→ **BRIEF**
Which lines of the data hold the word "names"? Copy all of them.

___

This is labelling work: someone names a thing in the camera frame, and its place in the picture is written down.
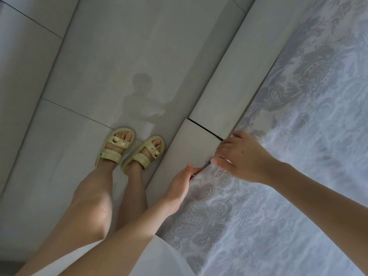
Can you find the person's left hand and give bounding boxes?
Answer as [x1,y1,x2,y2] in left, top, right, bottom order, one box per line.
[160,163,204,215]

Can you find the person's right hand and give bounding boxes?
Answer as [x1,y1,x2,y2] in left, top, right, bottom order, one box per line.
[210,130,283,186]

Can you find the blue-grey cloth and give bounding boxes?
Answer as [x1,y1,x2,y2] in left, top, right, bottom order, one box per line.
[156,0,368,276]

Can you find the person's right forearm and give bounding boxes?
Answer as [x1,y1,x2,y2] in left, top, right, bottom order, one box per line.
[264,161,368,274]

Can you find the person's left forearm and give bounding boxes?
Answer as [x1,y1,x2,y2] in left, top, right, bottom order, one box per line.
[60,198,179,276]

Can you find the person's right leg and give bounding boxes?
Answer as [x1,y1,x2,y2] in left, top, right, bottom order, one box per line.
[115,164,148,232]

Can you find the person's leg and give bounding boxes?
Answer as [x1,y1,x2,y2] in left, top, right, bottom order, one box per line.
[16,161,116,276]
[115,164,148,232]

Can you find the person's white shorts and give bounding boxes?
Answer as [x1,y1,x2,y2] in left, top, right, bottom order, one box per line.
[33,234,196,276]

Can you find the person's left leg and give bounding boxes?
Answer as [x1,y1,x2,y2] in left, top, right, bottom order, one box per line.
[16,161,116,276]

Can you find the beige strap sandal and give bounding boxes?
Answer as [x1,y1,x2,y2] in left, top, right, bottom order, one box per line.
[122,135,166,175]
[95,127,137,168]

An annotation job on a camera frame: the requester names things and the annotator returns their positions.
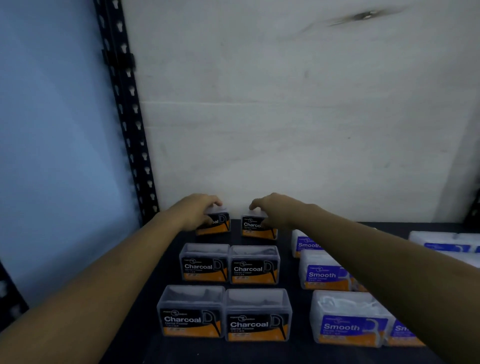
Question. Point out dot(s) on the person's right hand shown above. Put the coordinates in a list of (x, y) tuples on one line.
[(288, 212)]

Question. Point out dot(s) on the person's left hand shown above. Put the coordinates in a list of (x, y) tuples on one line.
[(193, 212)]

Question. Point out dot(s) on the black metal shelf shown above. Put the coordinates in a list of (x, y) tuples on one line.
[(187, 352)]

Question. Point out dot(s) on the person's left forearm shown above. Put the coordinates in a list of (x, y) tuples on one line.
[(82, 292)]

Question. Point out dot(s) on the person's right forearm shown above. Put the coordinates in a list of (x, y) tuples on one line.
[(405, 277)]

___

→ **RESPONSE BELOW**
This is labelling work: someone names a thing in the camera frame, and its place in the picture is written down.
An annotation job on a camera frame: the requester names things and the annotator returns their positions.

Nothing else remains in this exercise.